Hepimizin büyük resmi

Sayıları giderek artıyordu ölenlerin. Bir korku filmini yeniden seyrediyor hissine kapıldım. Yaşı kırkın üstünde olanlar Türkiye’nin kardeş ölümlerini yaşadığı yılların kahreden seslerini hatırlıyor. Nihai aşamasına ulaşsın diye çabaladığımız, senelerce yazıp çizdiğimiz, konuştuğumuz, kendi çapımızda özverilerle kucakladığımız barış süreci bu denli kolayca göz ardı edilir bir nahiflikte mi ele alınıyormuş? Kobani üzerinden keskinleştirilen bir yeni düzenin bedelini bölge olarak ödemeye hüküm giymiş gibiyiz.

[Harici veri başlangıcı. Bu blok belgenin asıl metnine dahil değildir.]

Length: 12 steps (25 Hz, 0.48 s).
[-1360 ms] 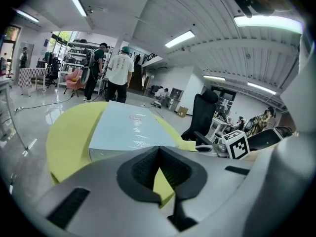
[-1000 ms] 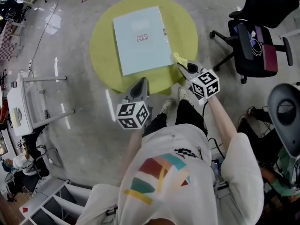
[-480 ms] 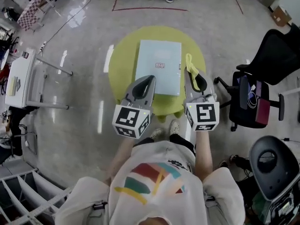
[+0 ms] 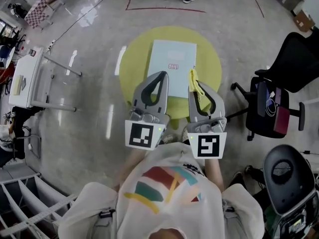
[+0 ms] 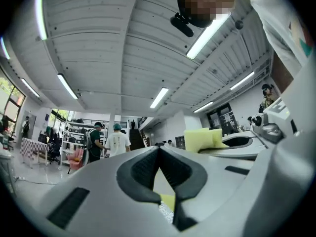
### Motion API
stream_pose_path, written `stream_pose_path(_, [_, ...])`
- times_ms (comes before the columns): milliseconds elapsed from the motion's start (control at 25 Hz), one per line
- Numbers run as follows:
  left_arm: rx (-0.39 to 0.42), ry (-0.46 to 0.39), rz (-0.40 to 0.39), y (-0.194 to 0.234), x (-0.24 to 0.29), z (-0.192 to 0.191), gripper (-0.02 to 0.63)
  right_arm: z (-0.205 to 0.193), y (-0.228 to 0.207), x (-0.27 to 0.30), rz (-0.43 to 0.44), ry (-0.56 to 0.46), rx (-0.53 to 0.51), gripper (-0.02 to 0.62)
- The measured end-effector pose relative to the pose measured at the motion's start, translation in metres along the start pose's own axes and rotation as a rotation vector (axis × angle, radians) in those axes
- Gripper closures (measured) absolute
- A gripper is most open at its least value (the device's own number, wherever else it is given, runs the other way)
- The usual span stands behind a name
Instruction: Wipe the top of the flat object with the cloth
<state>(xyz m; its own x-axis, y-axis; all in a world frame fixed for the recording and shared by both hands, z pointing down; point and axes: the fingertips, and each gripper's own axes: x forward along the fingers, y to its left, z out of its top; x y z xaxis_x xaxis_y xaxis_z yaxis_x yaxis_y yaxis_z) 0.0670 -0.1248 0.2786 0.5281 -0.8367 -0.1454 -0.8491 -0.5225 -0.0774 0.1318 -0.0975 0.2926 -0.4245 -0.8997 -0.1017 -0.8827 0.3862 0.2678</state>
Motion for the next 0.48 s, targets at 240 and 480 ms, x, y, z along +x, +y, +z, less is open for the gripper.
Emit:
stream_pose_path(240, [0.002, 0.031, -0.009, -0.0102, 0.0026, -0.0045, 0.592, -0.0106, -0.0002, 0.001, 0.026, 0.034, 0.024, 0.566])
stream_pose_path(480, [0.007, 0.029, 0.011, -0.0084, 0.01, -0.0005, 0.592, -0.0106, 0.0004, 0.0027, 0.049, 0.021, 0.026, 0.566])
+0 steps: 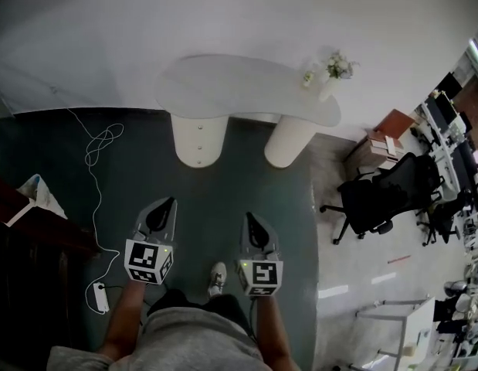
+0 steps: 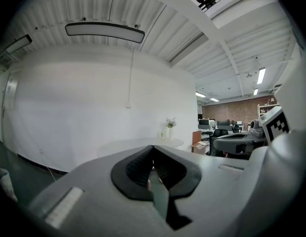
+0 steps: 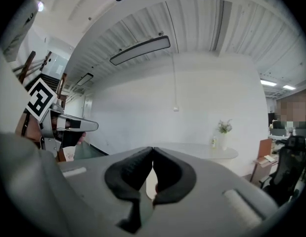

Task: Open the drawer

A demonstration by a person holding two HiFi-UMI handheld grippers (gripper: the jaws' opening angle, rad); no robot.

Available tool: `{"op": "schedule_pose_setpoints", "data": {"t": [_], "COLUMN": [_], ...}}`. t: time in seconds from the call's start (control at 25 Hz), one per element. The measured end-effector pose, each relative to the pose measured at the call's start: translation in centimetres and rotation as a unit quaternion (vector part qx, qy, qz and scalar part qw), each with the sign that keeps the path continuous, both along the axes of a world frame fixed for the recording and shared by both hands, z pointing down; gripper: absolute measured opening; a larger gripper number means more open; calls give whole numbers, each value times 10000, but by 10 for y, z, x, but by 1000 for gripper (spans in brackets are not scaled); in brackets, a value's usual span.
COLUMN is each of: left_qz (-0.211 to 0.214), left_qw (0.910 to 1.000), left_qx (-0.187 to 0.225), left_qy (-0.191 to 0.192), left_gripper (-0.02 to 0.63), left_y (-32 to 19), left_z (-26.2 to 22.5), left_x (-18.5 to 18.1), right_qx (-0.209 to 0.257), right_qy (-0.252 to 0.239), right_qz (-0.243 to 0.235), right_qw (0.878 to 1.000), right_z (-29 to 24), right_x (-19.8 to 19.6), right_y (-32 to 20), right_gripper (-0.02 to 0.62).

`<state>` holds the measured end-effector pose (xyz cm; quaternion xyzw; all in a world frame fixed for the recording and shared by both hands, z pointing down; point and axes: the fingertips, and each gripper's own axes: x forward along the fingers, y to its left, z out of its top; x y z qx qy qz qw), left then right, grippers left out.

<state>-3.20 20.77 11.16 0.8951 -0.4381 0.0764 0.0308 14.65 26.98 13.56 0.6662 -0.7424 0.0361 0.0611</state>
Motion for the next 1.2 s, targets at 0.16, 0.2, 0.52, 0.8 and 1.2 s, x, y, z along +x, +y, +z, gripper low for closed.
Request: {"op": "schedule_pose_setpoints", "data": {"t": [0.16,0.2,0.52,0.8,1.2], "left_qz": [-274,-351,-808,-995,-1171], "left_qw": [9996,9993,9966,9950,9929], "left_qx": [-59,-77,-140,-68,-178], "left_qy": [-71,-79,-115,-66,65], "left_gripper": [9,9,9,9,9], "left_y": [-24,-29,-61,-82,-136], "left_z": [7,9,15,16,33], "left_x": [21,24,49,55,35], "right_qx": [-40,-56,-153,-136,-289], "right_qy": [-39,-42,-84,-129,-22], "right_qz": [-279,-352,-807,-1033,-1144], "right_qw": [9996,9994,9966,9945,9930], "right_z": [6,8,17,26,40], "right_x": [23,27,57,56,40], "right_y": [-35,-42,-89,-117,-173], "right_gripper": [5,5,5,5,5]}}
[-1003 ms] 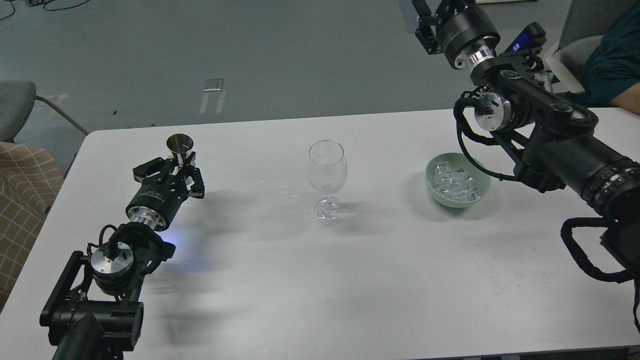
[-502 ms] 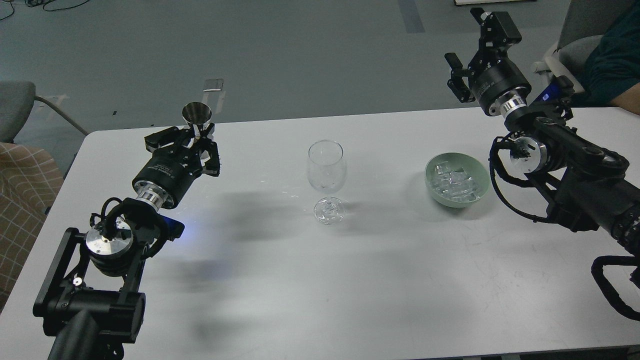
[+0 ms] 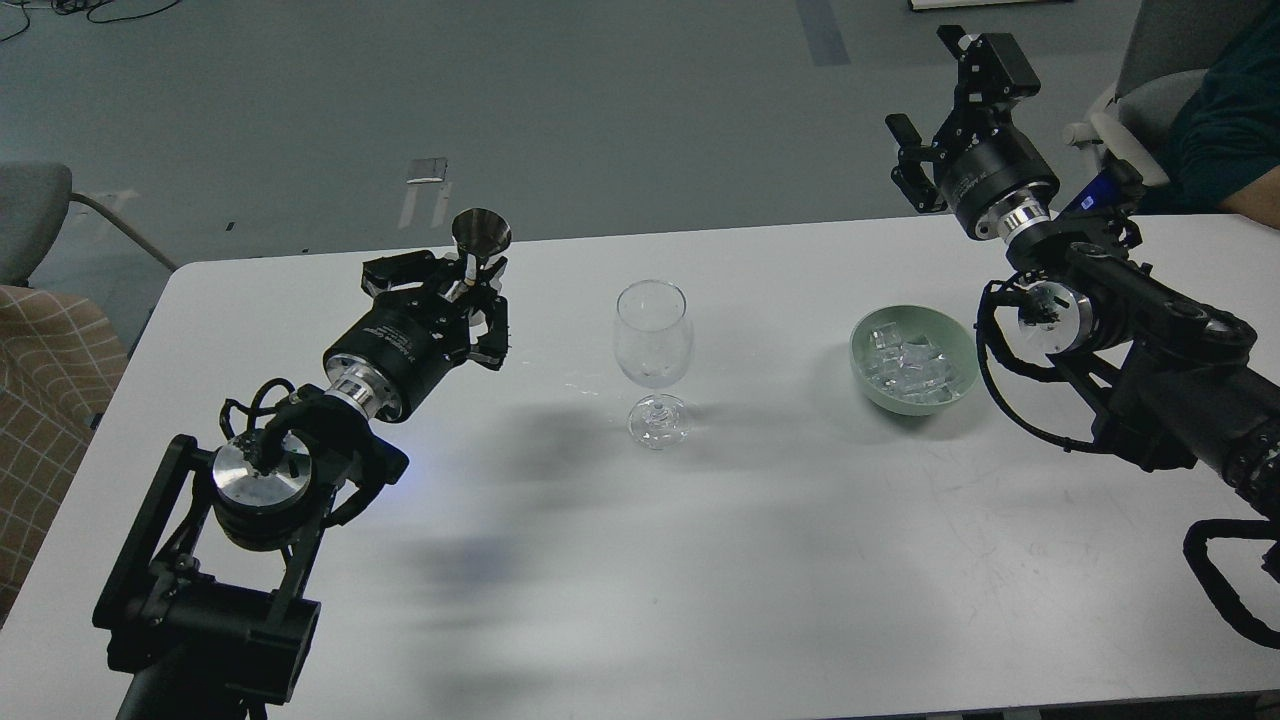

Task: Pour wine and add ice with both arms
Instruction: 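Carry the jigger with the left gripper up beside the wine glass, then tilt the jigger over the wine glass mouth with the left gripper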

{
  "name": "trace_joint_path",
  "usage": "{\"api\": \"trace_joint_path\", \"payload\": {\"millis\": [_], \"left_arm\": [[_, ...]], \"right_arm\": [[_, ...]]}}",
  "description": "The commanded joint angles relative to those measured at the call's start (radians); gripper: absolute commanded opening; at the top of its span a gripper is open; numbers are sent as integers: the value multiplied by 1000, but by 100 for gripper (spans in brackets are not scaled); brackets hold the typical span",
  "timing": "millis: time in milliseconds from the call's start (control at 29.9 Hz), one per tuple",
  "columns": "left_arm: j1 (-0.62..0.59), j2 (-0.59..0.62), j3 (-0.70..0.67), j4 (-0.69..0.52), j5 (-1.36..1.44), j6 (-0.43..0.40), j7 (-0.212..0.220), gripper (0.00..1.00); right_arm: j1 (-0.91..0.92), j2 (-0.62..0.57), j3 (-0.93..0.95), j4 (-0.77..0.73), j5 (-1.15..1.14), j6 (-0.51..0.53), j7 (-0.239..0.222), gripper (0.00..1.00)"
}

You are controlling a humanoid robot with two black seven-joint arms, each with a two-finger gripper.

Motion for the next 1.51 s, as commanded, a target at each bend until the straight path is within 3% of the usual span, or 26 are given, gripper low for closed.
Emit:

Son birkaç gün içinde medya ve toplu taşıma araçlarından edindiğim izlenim bu: Barışı bu bölge insanına çok gören, savaşın muharipliğine meraklı, çözümü her tür silahların çekilmesinden bekleyen ne çok insan varmış. Siyasî konularda kendisi gibi düşünmeyen kesimlerden duyulan nefreti, onları sürüleştiremiyorsa imha noktasınavardırmaya teşne ne çok tahakküm heveslisi pusuda bekliyormuş meğer!

Anlı sanlı sosyalist ve hümanist yazarların gizemli bir odaktan gelecek darbe için yakarışa geçtiğini görmek daha çok düşündürücüydü.   Onca darbe yıkımının ardından bu toplumun kanaat önderlerinden bazıları reşit olmanın ne demek olduğundan habersiz, geçmişte yaşanan can yakan yürek burkucu olaylardan ibret almamış gibi çözümü emperyalistlerden, karanlık odaklardan bekler bir vaziyet sundular. Bu vaziyete evrilen bir halkçılığın nasıl bir şey olduğu üzerinde durulmaya değer bir konu aslına bakılırsa. Kürt siyasî hareketiyle ilişkili çevrelerden bazılarının hınçlarını güya uğruna mücadele ettikleri Kürtlerden çıkarmaları daha az düşündürücü değil gerçi. Sorunların ve ideallerin kavmiyet davası üzerinden okunması zaten fazlasıyla ızdırap verici. Müminlerin kardeş kılındığını haber veren ebedi mesaj gereğince kardeş bildiğiniz, kardeşim dediğiniz kişi size etnik kökeninizi hatırlatıyor ve “biz seninle asla kardeş olmadık” diyebiliyor maalesef. Neredeyse herkes diğerine kendi bellediği “büyük resmi” hiçbir sıkıntı duymadan sunmanın derdinde. Oysa onlarca defa tecrübe edildiği üzere gaddarlığın sürekli kıldığı yas günlerinden bizi felaha ulaştıracak   bir umut, bir iyilik ve barış çıkmıyor.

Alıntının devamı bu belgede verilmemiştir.